TRY IT =
Leave the pictures out and write out the rest of the listing word for word.
************
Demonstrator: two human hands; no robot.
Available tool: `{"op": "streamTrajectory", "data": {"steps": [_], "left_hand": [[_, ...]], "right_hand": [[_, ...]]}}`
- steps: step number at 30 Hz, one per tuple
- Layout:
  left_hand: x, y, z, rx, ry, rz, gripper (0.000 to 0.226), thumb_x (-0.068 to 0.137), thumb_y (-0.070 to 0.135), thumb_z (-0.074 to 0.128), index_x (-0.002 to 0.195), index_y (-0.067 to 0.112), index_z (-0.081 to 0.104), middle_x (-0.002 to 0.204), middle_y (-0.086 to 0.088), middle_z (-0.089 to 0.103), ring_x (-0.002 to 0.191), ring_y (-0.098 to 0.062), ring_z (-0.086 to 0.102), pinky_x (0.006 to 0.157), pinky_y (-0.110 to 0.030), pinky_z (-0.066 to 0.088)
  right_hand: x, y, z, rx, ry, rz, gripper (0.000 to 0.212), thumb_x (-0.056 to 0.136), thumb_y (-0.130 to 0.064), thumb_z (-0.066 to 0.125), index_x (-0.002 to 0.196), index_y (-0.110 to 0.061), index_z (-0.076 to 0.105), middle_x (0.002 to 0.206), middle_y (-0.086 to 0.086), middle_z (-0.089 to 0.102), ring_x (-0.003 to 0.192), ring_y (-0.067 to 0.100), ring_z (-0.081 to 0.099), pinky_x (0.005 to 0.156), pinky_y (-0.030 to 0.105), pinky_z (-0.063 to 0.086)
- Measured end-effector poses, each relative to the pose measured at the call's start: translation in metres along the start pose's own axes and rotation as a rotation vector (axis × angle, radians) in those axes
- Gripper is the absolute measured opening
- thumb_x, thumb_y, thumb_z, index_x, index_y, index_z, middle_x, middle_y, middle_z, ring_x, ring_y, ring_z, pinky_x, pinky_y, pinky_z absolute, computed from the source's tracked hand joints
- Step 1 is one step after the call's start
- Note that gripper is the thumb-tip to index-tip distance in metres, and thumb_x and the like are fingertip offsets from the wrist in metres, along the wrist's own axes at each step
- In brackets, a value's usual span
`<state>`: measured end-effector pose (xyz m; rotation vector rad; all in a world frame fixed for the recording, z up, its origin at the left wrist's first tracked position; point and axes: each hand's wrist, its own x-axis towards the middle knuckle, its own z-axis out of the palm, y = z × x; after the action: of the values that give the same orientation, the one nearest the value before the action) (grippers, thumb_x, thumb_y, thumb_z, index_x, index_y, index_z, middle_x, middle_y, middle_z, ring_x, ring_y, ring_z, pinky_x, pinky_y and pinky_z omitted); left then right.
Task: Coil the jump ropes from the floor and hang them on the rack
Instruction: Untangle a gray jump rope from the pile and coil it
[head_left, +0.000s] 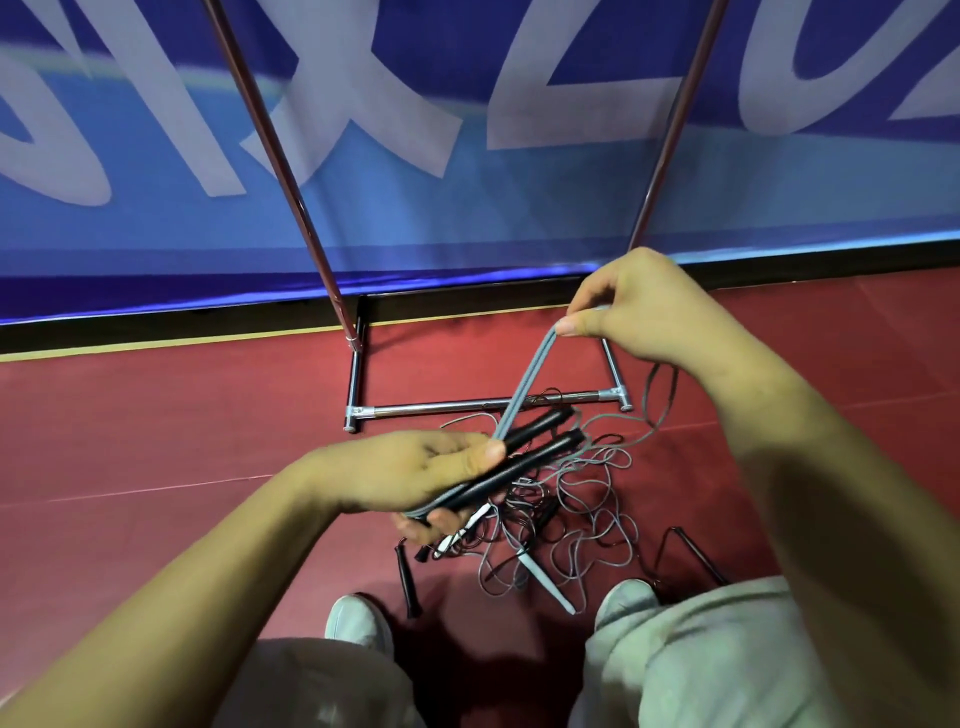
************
FINISHED EXERCISE =
Demonstrator: two human hands; no robot.
Available tool: `{"op": "streamTrajectory", "data": {"steps": [_], "left_hand": [[_, ...]], "right_hand": [[_, ...]]}}`
- steps: step number at 30 Hz, one per tuple
- Layout:
  left_hand: x, y, z, rx, ry, rz, gripper (0.000 to 0.226), thumb_x (-0.068 to 0.137), thumb_y (-0.070 to 0.135), thumb_z (-0.074 to 0.128), index_x (-0.002 to 0.195), index_y (-0.067 to 0.112), index_z (-0.081 to 0.104), middle_x (-0.002 to 0.204), middle_y (-0.086 to 0.088), middle_z (-0.089 to 0.103), ring_x (-0.002 to 0.191), ring_y (-0.098 to 0.062), ring_z (-0.086 to 0.102), pinky_x (0.006 to 0.157), pinky_y (-0.110 to 0.030), pinky_z (-0.066 to 0.088)
  right_hand: x, y, z, rx, ry, rz, gripper (0.000 to 0.212), thumb_x (-0.056 to 0.136), thumb_y (-0.130 to 0.064), thumb_z (-0.066 to 0.125), index_x (-0.002 to 0.196), index_y (-0.110 to 0.061), index_z (-0.076 to 0.105), middle_x (0.002 to 0.206), middle_y (-0.086 to 0.086), middle_z (-0.089 to 0.102), ring_x (-0.003 to 0.192), ring_y (-0.067 to 0.100), ring_z (-0.081 to 0.099), pinky_x (0.005 to 0.156), pinky_y (-0.030 to 0.105), pinky_z (-0.063 to 0.086)
- Measured end-effector poses, each relative to the pose measured at the call's start: translation in metres along the start pose's own axes and rotation as a rotation vector (axis × angle, radians) in those axes
- Gripper is the absolute measured opening
- thumb_x, thumb_y, thumb_z, index_x, index_y, index_z, middle_x, middle_y, middle_z, ring_x, ring_y, ring_z, pinky_x, pinky_y, pinky_z absolute, computed from the source's tracked hand joints
- Step 1 is one step after the call's start
- Note that gripper is the thumb-tip to index-tip distance in metres, and thumb_x and the like are fingertip offsets from the wrist in metres, along the wrist's own axes at each step
- In brackets, a value's usual span
`<state>`: measured end-effector pose (xyz m; rotation vector rad; all in a world frame fixed for the recording, z up, its origin at the left wrist's first tracked position; point and axes: each hand's wrist, its own x-axis towards the middle knuckle, its own z-axis out of the palm, y = z × x; after the action: of the values that give the same orientation, the one nearest the value before the action) (grippers, thumb_x, thumb_y, thumb_z, index_x, index_y, index_z, middle_x, middle_y, middle_z, ring_x, ring_y, ring_z, pinky_x, pinky_y and pinky_z omitted); left then right.
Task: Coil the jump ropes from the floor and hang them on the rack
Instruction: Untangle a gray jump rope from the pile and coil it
[head_left, +0.000s] 

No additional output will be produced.